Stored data
========
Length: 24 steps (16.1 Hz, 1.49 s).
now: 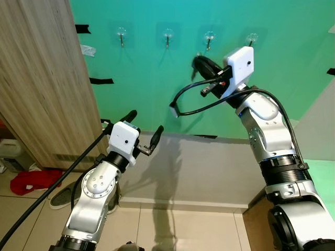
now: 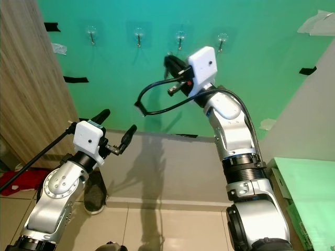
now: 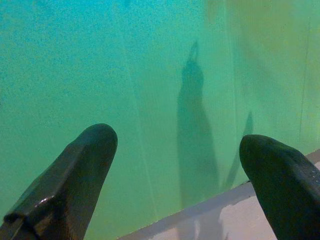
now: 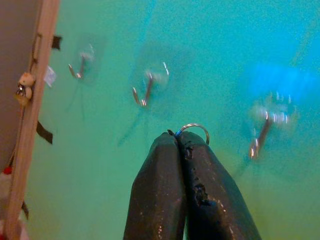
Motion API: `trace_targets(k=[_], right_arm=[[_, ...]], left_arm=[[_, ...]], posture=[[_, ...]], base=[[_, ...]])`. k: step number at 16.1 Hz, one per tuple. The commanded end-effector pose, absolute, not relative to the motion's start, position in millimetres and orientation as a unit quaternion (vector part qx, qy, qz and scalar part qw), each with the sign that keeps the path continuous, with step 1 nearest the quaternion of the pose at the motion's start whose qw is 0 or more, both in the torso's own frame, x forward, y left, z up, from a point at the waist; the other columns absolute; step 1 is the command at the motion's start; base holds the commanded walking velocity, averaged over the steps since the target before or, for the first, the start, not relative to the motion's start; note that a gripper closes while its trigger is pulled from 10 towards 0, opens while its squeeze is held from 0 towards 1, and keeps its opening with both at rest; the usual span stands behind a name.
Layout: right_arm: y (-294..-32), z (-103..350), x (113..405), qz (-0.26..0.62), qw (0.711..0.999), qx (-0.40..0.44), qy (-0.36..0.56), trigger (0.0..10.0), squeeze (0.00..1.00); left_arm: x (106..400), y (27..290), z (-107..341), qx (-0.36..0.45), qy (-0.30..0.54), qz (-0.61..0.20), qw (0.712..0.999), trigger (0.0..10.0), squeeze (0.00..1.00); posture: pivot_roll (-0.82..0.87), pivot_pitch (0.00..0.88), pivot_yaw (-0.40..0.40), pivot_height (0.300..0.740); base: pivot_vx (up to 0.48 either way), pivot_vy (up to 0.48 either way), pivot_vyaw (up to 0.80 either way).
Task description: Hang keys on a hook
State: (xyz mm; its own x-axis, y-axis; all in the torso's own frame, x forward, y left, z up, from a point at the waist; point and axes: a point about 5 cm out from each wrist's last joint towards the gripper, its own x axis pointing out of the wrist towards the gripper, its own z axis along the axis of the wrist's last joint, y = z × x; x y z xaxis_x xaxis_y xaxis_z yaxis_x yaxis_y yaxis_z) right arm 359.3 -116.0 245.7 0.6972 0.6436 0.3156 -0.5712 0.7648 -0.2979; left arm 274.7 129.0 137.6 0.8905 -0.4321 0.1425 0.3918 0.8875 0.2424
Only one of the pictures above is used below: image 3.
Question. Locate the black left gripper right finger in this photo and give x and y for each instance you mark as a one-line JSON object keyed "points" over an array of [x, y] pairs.
{"points": [[287, 190]]}

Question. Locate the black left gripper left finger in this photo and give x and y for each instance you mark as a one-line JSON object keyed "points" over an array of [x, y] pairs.
{"points": [[72, 175]]}

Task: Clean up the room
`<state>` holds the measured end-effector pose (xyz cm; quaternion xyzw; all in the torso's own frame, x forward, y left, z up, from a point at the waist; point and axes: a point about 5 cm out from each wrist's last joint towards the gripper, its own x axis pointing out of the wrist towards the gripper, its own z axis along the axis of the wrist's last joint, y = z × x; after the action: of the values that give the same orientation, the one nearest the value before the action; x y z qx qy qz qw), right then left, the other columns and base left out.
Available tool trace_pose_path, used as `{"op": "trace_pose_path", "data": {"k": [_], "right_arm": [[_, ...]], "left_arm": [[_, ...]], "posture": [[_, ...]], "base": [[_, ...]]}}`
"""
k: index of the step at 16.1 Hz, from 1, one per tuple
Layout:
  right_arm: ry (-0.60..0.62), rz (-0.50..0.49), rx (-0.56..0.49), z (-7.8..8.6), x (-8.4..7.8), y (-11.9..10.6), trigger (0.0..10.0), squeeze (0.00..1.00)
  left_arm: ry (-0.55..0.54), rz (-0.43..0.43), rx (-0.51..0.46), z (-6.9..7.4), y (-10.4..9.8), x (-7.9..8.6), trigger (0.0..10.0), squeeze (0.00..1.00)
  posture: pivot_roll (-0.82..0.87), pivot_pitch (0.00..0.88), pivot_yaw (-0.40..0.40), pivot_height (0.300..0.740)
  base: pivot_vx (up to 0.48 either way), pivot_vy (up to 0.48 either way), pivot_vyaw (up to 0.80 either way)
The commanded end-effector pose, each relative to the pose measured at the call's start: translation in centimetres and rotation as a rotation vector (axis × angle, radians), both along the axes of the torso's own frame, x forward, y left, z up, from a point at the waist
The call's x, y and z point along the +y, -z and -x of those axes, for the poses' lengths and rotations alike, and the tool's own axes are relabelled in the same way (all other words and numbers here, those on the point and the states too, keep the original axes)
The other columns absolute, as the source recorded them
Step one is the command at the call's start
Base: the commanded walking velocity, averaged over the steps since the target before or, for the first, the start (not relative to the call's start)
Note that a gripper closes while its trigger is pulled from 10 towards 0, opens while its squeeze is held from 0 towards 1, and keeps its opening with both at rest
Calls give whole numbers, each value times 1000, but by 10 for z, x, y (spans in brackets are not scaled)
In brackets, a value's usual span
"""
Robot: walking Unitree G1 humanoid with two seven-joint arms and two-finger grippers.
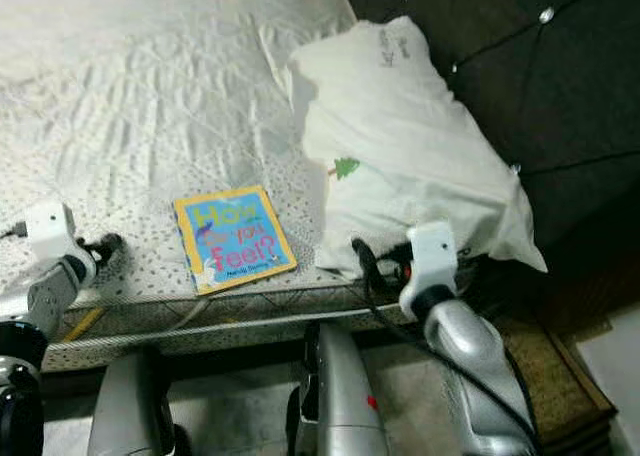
========
(The problem)
Transcribe every line from the one with "Step one is the command at the call's start" to the last line of the records above, exactly, excluding pictures.

(Completed exercise)
Step one is the command at the call's start
Base: the commanded walking velocity, averaged over the steps since the target before or, for the first, the start (not relative to the call's start)
Note that a gripper closes while its trigger is pulled from 10 towards 0, opens while its squeeze is held from 0 towards 1, and keeps its opening with both at rest
Calls give whole numbers, each value times 1000, but by 10 for z, x, y (spans in brackets are not scaled)
In brackets, a value's usual span
"""
Robot: walking Unitree G1 humanoid with two seven-joint arms and two-finger grippers.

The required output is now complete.